In February 2007, the city announced a new rezoning plan for Gowanus which includes designations for affordable housing and retail use in what was traditionally an industrial area. In the proposal, Gowanus has been divided up into five sub-areas, all of which are being targeted for development. It is expected that three of the sub-zones will still contain industrial areas, even outside the Industrial Business Zone. The city must still conduct an environmental impact statement and no development has yet been planned.
Residents remain concerned that the proposed plan did not directly address the clean-up of the polluted Gowanus Canal. In early 2010, Whole Foods began cleaning a parcel of land with subsidy from the New York State Department of Environmental Conservation's Brownfield Cleanup Program; however, a timeline for constructing the store has not been released.
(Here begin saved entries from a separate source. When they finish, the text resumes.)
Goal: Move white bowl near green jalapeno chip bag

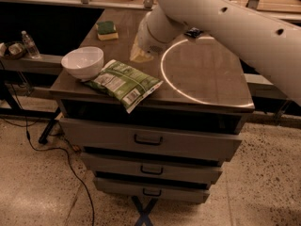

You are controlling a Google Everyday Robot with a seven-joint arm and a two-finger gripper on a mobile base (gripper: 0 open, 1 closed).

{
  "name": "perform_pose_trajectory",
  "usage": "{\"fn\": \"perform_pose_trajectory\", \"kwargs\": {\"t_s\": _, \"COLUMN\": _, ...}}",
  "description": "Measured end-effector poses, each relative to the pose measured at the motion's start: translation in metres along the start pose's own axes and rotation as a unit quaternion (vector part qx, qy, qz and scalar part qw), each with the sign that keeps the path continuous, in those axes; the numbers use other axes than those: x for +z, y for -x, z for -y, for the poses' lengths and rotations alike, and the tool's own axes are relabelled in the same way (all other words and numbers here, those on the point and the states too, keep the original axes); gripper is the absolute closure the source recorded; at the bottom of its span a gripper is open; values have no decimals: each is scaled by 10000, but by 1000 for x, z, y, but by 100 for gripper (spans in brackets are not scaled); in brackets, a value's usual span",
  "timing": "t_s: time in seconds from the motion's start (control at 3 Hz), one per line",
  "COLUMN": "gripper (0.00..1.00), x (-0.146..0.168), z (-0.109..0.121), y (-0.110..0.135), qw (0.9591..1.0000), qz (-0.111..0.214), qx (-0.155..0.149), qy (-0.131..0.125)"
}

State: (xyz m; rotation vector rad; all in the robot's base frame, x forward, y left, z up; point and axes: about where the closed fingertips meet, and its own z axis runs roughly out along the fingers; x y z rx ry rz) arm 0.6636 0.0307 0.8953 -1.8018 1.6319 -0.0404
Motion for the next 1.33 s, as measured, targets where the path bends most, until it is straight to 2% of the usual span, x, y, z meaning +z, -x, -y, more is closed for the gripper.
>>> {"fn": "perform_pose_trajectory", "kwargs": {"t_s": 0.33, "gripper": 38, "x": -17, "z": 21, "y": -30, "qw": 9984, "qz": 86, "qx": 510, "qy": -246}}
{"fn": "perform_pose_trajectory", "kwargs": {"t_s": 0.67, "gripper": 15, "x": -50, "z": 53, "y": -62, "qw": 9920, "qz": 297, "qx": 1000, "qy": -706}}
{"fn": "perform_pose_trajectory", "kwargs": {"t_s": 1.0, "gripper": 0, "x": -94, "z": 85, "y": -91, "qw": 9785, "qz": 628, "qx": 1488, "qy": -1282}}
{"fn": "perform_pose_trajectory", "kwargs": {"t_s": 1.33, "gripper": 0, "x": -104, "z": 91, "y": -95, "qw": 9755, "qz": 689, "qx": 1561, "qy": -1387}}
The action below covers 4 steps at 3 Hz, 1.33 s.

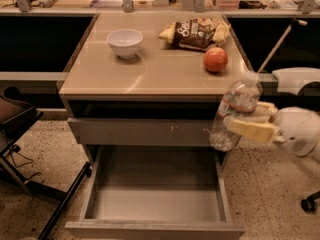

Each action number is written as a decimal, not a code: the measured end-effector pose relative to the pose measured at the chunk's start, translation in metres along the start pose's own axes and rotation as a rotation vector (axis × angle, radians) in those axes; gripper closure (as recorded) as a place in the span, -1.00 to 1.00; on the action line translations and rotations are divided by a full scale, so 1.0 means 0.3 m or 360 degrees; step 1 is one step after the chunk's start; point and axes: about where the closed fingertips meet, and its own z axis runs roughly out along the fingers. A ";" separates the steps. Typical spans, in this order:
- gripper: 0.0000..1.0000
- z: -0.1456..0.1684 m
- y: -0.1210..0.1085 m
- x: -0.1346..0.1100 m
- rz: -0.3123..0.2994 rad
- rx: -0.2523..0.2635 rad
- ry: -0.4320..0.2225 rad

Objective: Place water bottle into middle drawer

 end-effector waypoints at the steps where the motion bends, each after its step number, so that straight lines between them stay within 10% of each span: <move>1: 1.00 0.034 -0.001 0.331 -0.0049 0.0115 -0.0073; 2: 1.00 0.179 0.070 0.765 0.0029 0.0126 -0.0008; 4: 1.00 0.240 0.138 0.881 0.0124 0.0132 -0.0005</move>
Offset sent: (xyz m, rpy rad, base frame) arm -0.0272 0.1595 -0.4301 -0.0551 0.1933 -0.1947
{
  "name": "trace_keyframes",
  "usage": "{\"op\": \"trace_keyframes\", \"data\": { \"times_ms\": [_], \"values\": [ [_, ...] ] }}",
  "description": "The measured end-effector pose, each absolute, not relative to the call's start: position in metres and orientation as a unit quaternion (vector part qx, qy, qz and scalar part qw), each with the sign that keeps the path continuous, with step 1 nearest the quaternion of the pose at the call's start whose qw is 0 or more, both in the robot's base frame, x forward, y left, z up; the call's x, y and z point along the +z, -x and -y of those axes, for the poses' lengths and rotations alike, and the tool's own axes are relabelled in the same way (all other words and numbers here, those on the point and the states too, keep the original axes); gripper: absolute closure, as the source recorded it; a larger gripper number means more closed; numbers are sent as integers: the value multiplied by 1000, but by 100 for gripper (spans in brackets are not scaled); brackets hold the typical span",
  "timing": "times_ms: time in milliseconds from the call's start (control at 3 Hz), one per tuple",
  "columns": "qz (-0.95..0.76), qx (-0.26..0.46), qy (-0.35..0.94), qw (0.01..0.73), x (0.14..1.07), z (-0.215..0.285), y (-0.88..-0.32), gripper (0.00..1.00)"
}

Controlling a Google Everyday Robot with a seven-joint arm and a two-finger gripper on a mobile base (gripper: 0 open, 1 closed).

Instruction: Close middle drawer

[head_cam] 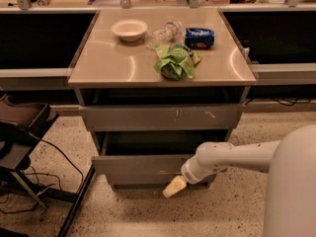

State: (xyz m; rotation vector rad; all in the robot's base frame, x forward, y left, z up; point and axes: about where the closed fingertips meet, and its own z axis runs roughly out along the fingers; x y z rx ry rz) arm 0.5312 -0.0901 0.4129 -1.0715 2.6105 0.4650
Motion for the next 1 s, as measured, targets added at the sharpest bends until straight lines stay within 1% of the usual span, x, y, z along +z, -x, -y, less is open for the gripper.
{"op": "trace_keyframes", "data": {
  "times_ms": [333, 667, 1000],
  "values": [
    [-922, 172, 305, 167, 409, 100, -538, 0],
    [-917, 242, 278, 153, 374, 84, -543, 0],
    [-894, 283, 324, 124, 349, 68, -556, 0]
  ]
}}
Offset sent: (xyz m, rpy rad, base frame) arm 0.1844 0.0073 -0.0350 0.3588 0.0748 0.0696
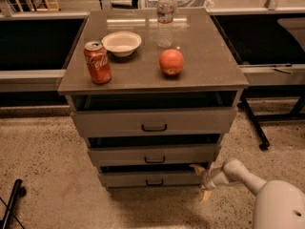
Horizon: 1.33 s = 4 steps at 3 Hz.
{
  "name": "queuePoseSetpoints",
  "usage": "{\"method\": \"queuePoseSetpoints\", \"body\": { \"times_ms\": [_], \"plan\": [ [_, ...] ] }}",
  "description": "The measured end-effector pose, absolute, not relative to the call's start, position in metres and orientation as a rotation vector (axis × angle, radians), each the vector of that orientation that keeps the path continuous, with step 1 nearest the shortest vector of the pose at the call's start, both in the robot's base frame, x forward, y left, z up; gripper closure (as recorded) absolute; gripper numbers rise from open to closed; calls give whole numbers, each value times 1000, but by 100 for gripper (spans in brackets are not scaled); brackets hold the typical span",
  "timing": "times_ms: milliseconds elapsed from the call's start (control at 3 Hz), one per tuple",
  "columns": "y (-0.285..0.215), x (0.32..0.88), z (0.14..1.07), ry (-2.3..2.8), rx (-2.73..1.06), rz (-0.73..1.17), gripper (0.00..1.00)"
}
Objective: Open bottom drawer
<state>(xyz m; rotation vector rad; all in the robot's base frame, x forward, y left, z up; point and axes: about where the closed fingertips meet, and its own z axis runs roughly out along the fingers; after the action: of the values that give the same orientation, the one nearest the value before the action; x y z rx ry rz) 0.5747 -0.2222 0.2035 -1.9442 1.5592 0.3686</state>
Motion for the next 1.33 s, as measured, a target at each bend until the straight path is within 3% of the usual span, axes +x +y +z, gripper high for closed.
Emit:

In March 2010, the Environmental Protection Agency announced its decision to designate the Gowanus Canal as a Superfund site. The Bloomberg administration had previously opposed the designation, preferring instead to have the site cleaned by the Army Corp of Engineers. The City had hoped to upgrade the sewage system and work with those responsible for the clean-up. The Bloomberg Administration sought to avoid lawsuits and the potential anti-development stigma that the administration felt may come from the designation.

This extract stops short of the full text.